▶ [EXERCISE GOAL]: Of the entries below, copy only those lines that contain the word "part".

▶ [INFORMATION PROVIDED]:
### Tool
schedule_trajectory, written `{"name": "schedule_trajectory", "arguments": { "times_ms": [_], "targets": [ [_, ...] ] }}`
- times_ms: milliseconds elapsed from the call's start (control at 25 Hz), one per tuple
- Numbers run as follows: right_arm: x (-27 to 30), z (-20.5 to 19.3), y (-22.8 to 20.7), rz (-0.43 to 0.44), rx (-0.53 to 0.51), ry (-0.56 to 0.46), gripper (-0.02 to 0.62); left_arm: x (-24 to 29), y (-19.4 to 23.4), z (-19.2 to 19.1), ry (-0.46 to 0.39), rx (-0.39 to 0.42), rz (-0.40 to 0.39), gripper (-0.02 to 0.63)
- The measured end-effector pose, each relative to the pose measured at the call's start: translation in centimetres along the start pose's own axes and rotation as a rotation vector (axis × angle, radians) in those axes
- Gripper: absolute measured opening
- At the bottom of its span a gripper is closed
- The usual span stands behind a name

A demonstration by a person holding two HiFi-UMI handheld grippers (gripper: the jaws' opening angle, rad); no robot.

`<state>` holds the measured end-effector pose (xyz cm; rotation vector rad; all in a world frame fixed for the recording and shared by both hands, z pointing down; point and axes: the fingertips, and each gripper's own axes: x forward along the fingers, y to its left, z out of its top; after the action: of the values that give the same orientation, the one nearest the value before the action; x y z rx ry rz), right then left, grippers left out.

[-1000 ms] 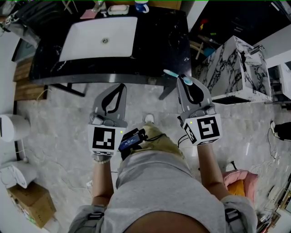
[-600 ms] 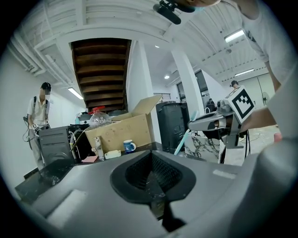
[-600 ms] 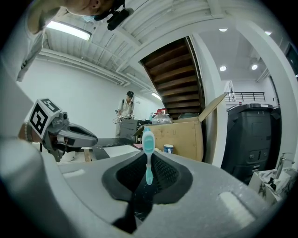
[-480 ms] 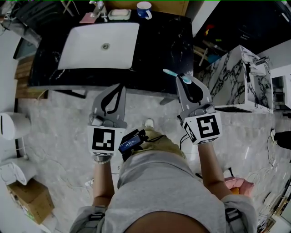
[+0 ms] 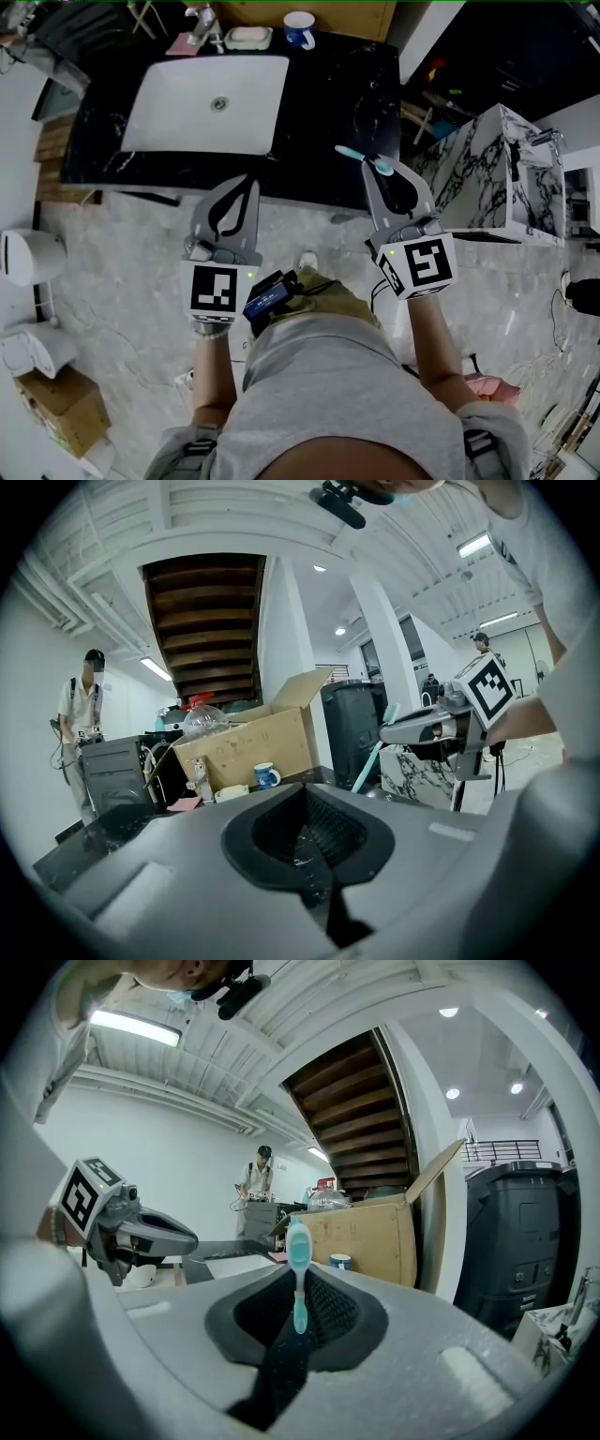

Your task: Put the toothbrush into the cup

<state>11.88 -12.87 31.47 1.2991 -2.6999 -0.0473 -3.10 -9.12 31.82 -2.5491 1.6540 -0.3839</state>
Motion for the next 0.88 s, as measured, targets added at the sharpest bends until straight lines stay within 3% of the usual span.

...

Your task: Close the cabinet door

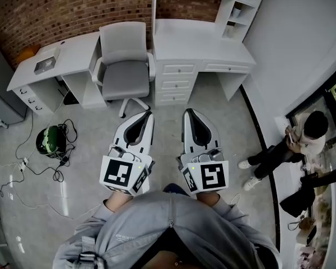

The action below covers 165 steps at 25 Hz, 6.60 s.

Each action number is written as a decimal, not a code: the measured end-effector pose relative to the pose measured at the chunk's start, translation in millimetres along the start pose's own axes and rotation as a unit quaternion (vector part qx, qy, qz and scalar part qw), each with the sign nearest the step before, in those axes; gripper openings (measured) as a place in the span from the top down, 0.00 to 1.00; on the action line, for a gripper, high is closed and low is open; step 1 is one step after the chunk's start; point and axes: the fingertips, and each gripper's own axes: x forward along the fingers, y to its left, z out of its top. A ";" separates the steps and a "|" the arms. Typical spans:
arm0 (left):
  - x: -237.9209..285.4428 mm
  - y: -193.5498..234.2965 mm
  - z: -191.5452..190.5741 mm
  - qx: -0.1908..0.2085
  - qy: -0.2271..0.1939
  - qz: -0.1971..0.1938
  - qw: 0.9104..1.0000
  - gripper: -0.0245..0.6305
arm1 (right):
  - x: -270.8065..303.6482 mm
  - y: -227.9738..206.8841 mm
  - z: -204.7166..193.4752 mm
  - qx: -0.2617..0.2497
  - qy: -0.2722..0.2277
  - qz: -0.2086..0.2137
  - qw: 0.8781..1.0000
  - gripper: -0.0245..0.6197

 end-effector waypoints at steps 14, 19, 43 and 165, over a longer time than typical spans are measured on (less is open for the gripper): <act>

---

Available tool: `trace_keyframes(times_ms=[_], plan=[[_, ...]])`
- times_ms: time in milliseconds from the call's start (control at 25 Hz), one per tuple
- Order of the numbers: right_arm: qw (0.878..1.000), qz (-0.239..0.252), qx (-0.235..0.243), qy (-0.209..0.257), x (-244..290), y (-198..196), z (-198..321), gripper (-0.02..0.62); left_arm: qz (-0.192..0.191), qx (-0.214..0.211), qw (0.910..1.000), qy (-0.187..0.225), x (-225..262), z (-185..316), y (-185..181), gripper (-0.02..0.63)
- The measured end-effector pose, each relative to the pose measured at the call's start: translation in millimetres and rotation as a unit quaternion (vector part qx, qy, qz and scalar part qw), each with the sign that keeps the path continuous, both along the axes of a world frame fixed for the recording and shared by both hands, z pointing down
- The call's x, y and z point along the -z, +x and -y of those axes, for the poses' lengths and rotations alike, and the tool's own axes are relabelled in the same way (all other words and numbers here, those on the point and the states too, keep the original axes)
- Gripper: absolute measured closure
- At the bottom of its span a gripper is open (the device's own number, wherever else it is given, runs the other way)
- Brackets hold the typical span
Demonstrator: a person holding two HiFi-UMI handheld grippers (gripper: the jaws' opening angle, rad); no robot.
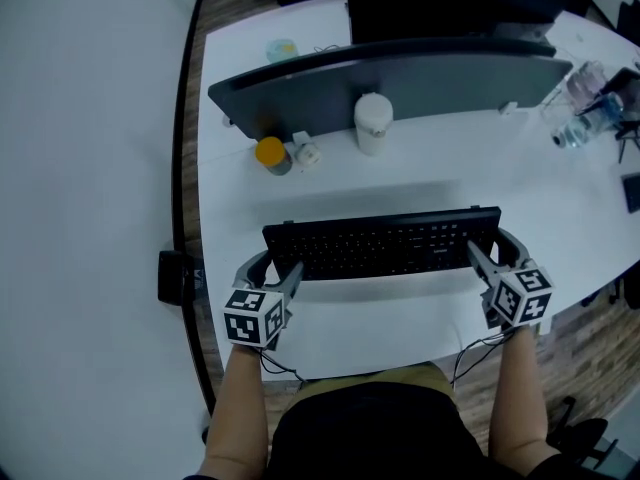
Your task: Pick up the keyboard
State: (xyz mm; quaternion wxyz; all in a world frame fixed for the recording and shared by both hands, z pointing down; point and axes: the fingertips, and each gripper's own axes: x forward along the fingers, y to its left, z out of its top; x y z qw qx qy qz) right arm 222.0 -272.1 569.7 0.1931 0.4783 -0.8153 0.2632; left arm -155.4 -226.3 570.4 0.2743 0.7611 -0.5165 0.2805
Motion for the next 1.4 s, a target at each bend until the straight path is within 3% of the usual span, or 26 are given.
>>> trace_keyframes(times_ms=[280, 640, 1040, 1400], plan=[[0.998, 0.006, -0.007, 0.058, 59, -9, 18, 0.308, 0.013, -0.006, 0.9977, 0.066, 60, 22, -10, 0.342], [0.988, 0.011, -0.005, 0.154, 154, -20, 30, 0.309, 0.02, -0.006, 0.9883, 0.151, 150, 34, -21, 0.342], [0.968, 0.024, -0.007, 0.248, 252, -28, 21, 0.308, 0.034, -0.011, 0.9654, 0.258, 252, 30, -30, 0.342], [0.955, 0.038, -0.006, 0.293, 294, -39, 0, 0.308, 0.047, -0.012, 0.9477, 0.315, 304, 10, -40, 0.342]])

▶ [WRITTEN RESPONSE]:
Each action number is written as a decimal, not a code: the measured end-effector pose relative to the pose measured at the chunk's start, translation in millimetres along the start pose's own axes and rotation as a unit quaternion (vector part qx, qy, qz and scalar part qw), each with the sign nearest the step before, in those axes; gripper openings (measured) as a place in the span from the top down, 0.00 to 1.00; on the action line, for a gripper, high is closed and low is open; step 1 is one step after the chunk's start; point and axes: the fingertips, and each gripper's own axes: x forward along the fingers, y to its left, z out of its top. A ";" separates the steps and a "|" the arms. Typical spans:
- The measured end-effector pose, each relative to the pose measured at the call's start: translation in millimetres and rotation as a unit quaternion (vector part qx, qy, qz and scalar part qw), each with the sign that keeps the path continuous, both along the axes of a world frame fixed for the recording and shared by both hands, z pointing down

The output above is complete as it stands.